Let us now demonstrate joins by creating two new tables called 'movies' and 'actors', and then creating a many-to-many relationship between these tables via a join table called 'movies_actors'.

In [16]:
movies = "CREATE TABLE movies(id integer primary key, movie text);"
actors = "CREATE TABLE actors(id integer primary key, actor text);"
movies_actors = "CREATE TABLE movies_actors(id integer primary key, movie_id integer references movies(id), actor_id integer references actors(id));"
conn.execute(movies)
conn.execute(actors)
conn.execute(movies_actors)

<sqlite3.Cursor at 0x7fa1c808d5e0>

In [17]:
insert_movies = "INSERT INTO movies (movie) SELECT DISTINCT movie from nominations;"
insert_actors = "INSERT INTO actors (actor) SELECT DISTINCT nominee from nominations;"
conn.execute(insert_movies)
conn.execute(insert_actors)

print(conn.execute("SELECT * FROM movies LIMIT 5;").fetchall())
print(conn.execute("SELECT * FROM actors LIMIT 5;").fetchall())

[(1, 'Biutiful'), (2, 'True Grit'), (3, 'The Social Network'), (4, "The King's Speech"), (5, '127 Hours')]
[(1, 'Javier Bardem'), (2, 'Jeff Bridges'), (3, 'Jesse Eisenberg'), (4, 'Colin Firth'), (5, 'James Franco')]


In [18]:
pairs_query = "select movie,nominee from nominations;"
movie_actor_pairs = conn.execute(pairs_query).fetchall()

In [20]:
join_q = '''INSERT INTO movies_actors (movie_id,actor_id)
VALUES ((SELECT id FROM movies WHERE movie == ?), 
(SELECT id FROM actors WHERE actor == ?));'''
conn.executemany(join_q, movie_actor_pairs)
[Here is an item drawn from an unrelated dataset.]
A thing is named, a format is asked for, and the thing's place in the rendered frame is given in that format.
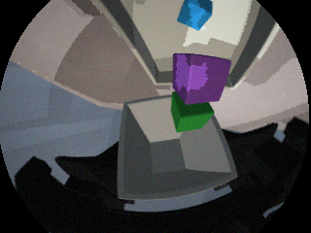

<sqlite3.Cursor at 0x7fa1c808d810>

In [21]:
print(conn.execute("select * from movies_actors limit 5;").fetchall())

[(1, 1, 1), (2, 1, 1), (3, 2, 2), (4, 2, 2), (5, 3, 3)]


So there it is, we have successfully created a join table, linking both the movies and the actors tables with a many-to-many relationship. This means queries can be made on either table refereing the other via this join.